DATA SECTION below:

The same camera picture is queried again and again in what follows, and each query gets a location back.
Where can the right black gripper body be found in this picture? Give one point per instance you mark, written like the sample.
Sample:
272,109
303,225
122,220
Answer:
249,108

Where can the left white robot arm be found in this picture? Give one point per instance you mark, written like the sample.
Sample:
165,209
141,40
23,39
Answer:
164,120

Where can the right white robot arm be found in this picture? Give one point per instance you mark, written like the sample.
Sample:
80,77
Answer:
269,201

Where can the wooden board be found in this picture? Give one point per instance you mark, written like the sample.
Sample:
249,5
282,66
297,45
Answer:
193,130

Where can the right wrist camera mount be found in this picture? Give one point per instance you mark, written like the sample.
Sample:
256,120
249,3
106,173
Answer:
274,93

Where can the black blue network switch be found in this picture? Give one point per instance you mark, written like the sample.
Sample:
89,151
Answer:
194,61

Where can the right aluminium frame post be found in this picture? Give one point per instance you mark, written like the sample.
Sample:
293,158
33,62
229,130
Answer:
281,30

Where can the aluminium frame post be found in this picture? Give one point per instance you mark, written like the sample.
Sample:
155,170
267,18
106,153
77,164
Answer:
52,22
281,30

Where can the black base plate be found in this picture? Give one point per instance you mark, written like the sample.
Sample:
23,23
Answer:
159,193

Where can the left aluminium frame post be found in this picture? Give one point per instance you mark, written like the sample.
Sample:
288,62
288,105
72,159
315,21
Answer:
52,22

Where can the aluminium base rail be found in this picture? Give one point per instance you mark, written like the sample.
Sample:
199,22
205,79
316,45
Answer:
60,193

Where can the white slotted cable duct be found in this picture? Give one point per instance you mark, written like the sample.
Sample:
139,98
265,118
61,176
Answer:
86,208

End of DATA SECTION.

### EXERCISE GOAL
Once you have read the entries, repeat them all exactly.

### SOLUTION FOR THIS PROBLEM
The same camera picture is queried again and again in what follows, and each query gets a location back.
Where can the right black gripper body be found in this picture? Give one point per instance you mark, written like the sample.
Sample:
272,109
303,225
122,220
Answer:
249,108

Where can the left white robot arm be found in this picture? Give one point per instance you mark, written like the sample.
Sample:
165,209
141,40
23,39
Answer:
164,120

Where can the right white robot arm be found in this picture? Give one point per instance you mark, written like the sample.
Sample:
80,77
Answer:
269,201

Where can the wooden board be found in this picture? Give one point per instance you mark, written like the sample.
Sample:
249,5
282,66
297,45
Answer:
193,130

Where can the right wrist camera mount be found in this picture? Give one point per instance you mark, written like the sample.
Sample:
256,120
249,3
106,173
Answer:
274,93

Where can the black blue network switch be found in this picture? Give one point per instance you mark, written like the sample.
Sample:
89,151
Answer:
194,61

Where can the right aluminium frame post be found in this picture? Give one point per instance you mark, written like the sample.
Sample:
293,158
33,62
229,130
Answer:
281,30

Where can the aluminium frame post be found in this picture? Give one point per instance you mark, written like the sample.
Sample:
155,170
267,18
106,153
77,164
Answer:
52,22
281,30

Where can the black base plate be found in this picture? Give one point per instance you mark, written like the sample.
Sample:
23,23
Answer:
159,193

Where can the left aluminium frame post be found in this picture? Give one point per instance you mark, written like the sample.
Sample:
288,62
288,105
72,159
315,21
Answer:
52,22

Where can the aluminium base rail be found in this picture? Give one point per instance you mark, written like the sample.
Sample:
199,22
205,79
316,45
Answer:
60,193

Where can the white slotted cable duct be found in this picture? Give one point per instance you mark, written like the sample.
Sample:
139,98
265,118
61,176
Answer:
86,208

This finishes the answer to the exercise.